The function create StereoBM object. You can then call StereoBM::compute() to compute disparity for
a specific stereo pair.
*/
CV_EXPORTS static Ptr< cv::stereo::StereoBinaryBM > create(int numDisparities = 0, int blockSize = 9);
};
/** @brief The class implements the modified H. Hirschmuller algorithm @cite HH08 that differs from the original
one as follows:
- By default, the algorithm is single-pass, which means that you consider only 5 directions
instead of 8. Set mode=StereoSGBM::MODE_HH in createStereoSGBM to run the full variant of the
algorithm but beware that it may consume a lot of memory.
- The algorithm matches blocks, not individual pixels.

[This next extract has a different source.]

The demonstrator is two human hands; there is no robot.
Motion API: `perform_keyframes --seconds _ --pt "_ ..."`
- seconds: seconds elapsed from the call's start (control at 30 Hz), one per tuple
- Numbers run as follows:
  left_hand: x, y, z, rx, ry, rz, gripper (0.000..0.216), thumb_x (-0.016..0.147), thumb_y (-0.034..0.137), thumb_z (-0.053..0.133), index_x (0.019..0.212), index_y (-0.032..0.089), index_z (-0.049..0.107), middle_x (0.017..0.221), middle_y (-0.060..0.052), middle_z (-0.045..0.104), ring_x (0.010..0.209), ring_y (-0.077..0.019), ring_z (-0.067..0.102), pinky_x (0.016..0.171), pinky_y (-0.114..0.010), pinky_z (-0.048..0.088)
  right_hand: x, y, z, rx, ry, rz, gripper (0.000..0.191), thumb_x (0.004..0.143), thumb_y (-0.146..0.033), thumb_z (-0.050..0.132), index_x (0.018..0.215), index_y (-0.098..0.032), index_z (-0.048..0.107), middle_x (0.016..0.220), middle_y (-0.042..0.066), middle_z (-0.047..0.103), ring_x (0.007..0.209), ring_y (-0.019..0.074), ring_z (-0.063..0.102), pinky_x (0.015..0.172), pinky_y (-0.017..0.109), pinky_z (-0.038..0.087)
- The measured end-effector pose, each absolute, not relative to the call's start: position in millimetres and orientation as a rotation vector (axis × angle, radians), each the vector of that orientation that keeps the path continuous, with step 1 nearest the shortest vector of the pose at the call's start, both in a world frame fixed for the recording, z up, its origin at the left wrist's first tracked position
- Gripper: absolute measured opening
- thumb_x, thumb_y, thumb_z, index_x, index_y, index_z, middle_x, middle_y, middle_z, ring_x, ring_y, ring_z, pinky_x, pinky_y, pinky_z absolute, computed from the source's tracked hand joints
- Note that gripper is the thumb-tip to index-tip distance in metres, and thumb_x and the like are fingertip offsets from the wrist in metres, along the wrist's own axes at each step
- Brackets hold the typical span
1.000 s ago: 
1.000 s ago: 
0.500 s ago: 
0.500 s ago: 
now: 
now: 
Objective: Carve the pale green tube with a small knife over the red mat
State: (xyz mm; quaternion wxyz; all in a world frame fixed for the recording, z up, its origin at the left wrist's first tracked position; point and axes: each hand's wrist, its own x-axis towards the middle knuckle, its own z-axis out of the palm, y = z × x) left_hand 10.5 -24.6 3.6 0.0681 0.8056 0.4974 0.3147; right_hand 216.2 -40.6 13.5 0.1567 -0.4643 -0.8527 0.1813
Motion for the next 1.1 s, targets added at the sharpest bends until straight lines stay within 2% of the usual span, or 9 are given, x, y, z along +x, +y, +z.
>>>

Though, setting blockSize=1 reduces the
blocks to single pixels.
- Mutual information cost function is not implemented. Instead, a simpler Birchfield-Tomasi
sub-pixel metric from @cite BT98 is used. Though, the color images are supported as well.
- Some pre- and post- processing steps from K. Konolige algorithm StereoBM are included, for
example: pre-filtering (StereoBM::PREFILTER_XSOBEL type) and post-filtering (uniqueness
check, quadratic interpolation and speckle filtering).
@note
- (Python) An example illustrating the use of the StereoSGBM matching algorithm can be found
at opencv_source_code/samples/python2/stereo_match.py
*/
class StereoBinarySGBM : public StereoMatcher
{
public:
enum
{
MODE_SGBM = 0,
MODE_HH = 1
};
virtual int getPreFilterCap() const = 0;
virtual void setPreFilterCap(int preFilterCap) = 0;
virtual int getUniquenessRatio() const = 0;
virtual void setUniquenessRatio(int uniquenessRatio) = 0;
virtual int getP1() const = 0;
virtual void setP1(int P1) = 0;
virtual int getP2() const = 0;
virtual void setP2(int P2) = 0;
virtual int getMode() const = 0;
virtual void setMode(int mode) = 0;
virtual int getSpekleRemovalTechnique() const = 0 ;
virtual void setSpekleRemovalTechnique(int factor) = 0;
virtual int getBinaryKernelType() const = 0;
virtual void setBinaryKernelType(int value) = 0;
virtual int getSubPixelInterpolationMethod() const = 0;
virtual void setSubPixelInterpolationMethod(int value) = 0;
/** @brief Creates StereoSGBM object
@param minDisparity Minimum possible disparity value. Normally, it is zero but sometimes
rectification algorithms can shift images, so this parameter needs to be adjusted accordingly.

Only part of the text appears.